TEMPERATURA: 21°C
POGODA: bezchmurnie
Na lotnisko wyjeżdżamy o 1:30 w nocy. Taxi łapiemy pod hotelem, i okazało się że taryfa jest zupełnie inna niż ta z lotniska :) Na dzień dobry za trzaśnięcie drzwiami licznik pokazuje tylko 5.00 AED a nie 15. Podczas jazdy ucinamy sobie miłą rozmowę z kierowcą. Po 10min jesteśmy na miejscu. Za kurs płacimy 18.75 AED.
Po wejściu do hali odlotów idziemy sprawdzić na tablicy, czy już jest wskazany numer stanowiska odprawy biletowo-bagażowej. Check-in jest otwarty (na tym lotnisku otwierają na 3h przed odlotem). Ustawiamy się w kolejce.

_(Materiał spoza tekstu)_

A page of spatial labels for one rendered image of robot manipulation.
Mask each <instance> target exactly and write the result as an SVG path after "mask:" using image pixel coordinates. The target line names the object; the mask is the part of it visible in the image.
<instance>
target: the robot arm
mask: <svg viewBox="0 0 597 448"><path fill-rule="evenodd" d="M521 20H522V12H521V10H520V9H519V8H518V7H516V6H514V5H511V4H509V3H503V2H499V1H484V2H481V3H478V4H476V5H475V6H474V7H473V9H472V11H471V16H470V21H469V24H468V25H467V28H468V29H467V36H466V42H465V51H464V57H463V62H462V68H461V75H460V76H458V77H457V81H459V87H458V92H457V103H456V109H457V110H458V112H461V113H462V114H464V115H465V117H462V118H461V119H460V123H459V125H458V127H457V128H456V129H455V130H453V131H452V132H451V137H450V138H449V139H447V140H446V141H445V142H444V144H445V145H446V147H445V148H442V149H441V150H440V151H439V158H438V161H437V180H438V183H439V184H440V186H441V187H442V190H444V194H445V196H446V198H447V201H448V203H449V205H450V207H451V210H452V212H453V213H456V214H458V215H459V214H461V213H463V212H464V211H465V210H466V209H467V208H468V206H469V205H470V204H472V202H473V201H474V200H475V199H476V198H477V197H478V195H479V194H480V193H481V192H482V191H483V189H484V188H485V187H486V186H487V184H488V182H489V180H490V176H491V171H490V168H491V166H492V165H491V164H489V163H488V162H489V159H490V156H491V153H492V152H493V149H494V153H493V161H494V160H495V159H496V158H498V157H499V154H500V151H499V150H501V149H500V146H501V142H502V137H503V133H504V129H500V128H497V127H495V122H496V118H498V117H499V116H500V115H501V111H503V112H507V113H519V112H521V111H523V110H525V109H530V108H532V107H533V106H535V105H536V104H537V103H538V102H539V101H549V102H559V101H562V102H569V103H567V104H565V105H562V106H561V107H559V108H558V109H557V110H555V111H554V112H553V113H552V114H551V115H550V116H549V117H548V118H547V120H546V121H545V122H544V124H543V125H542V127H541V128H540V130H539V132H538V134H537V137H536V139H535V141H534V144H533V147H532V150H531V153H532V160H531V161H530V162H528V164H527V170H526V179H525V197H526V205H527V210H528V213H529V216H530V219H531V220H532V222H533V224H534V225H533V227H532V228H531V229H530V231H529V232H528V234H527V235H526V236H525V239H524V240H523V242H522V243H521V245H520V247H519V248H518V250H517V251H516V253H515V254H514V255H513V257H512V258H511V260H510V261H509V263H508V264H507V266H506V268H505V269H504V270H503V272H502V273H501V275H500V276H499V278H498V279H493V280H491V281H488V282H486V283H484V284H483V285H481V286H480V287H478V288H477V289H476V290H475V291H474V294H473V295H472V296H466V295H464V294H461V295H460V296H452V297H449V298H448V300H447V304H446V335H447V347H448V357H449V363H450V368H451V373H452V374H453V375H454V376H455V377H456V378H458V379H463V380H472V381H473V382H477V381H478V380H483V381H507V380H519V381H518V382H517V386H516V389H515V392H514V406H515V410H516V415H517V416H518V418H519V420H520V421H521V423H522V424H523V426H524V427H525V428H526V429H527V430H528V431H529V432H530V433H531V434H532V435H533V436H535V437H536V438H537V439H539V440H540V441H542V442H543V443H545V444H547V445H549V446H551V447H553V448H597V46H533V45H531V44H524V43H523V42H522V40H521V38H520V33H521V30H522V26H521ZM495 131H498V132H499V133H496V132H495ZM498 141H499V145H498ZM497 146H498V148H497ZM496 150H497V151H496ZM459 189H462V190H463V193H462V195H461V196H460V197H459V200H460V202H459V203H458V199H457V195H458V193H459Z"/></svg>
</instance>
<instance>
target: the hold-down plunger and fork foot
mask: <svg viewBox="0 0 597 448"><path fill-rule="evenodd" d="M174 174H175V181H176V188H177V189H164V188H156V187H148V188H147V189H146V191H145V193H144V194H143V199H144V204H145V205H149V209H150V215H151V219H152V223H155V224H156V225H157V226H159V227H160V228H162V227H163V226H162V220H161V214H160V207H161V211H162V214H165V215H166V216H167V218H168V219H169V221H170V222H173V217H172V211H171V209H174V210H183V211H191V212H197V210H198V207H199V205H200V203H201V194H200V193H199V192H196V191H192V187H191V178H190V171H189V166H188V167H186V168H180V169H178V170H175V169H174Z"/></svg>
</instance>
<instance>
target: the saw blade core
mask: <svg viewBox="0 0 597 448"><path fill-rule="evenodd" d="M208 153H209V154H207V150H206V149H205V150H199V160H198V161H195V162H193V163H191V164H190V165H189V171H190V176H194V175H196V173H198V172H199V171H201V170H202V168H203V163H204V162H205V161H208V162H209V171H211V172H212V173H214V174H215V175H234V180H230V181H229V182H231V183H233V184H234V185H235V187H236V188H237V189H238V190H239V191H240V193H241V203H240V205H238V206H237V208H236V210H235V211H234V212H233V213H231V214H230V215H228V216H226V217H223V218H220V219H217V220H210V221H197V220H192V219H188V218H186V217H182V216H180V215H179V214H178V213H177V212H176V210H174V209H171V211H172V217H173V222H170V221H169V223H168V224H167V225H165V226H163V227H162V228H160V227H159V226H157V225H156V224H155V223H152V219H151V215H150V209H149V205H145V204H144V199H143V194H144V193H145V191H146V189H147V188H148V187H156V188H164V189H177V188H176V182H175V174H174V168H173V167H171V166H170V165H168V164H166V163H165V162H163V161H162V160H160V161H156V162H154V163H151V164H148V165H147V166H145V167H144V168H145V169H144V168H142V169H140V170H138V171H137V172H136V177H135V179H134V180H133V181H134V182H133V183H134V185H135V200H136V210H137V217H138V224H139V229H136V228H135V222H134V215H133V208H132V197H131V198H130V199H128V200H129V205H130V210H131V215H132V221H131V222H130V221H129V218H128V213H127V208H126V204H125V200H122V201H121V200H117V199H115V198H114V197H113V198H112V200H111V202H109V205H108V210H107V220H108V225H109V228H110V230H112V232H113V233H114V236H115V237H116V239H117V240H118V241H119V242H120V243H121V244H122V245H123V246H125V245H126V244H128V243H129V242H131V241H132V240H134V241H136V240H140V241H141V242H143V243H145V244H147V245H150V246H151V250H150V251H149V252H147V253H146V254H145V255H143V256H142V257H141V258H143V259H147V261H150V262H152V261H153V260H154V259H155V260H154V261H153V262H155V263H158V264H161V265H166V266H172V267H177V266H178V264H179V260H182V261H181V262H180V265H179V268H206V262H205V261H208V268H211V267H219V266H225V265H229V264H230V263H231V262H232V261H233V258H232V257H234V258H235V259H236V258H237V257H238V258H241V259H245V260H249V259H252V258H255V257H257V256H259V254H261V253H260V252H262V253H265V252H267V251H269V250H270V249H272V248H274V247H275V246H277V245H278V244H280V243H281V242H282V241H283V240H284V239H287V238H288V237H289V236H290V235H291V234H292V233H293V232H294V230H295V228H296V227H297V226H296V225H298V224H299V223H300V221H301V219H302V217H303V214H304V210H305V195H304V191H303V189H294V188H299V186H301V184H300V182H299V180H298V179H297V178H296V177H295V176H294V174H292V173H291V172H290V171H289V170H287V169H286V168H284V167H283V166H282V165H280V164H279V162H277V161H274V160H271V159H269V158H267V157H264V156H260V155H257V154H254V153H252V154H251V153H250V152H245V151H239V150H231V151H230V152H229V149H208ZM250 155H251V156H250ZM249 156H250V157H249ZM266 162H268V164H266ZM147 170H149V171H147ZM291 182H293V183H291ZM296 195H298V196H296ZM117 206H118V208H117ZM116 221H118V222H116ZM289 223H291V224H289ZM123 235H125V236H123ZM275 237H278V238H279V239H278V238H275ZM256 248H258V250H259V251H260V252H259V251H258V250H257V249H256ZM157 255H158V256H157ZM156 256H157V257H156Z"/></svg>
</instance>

Pan z obsługi informuje nas że będziemy lecieć mniejszym Boeingiem 737-500 stąd musimy nadać nasze bagaże podręczne do luku. Trochę nas to denerwuje, bo oznacza to że w Warszawie będziemy musieli czekać na taśmie na bagaże, a to zazwyczaj dobre 30-40min. No trudno...
Przepakowujemy się do plecaka, zdajemy obie walizki, dostajemy bilety (na razie tylko do Kijowa, bo jest jakiś błąd i nie mogą nam wydrukować na całą trasę), i idziemy na kontrolę paszportową. Idzie to bardzo sprawnie, urzędnik szukał tylko kiedy przekroczyliśmy granicę i na tej samej stronie przybija pieczątkę wyjazdową. Nowy paszport ostemplowany :)
Po security idziemy dobre 20min pod naszą bramkę. Na niecałą godzinę przed odlotem zaczyna się boarding. Start o czasie.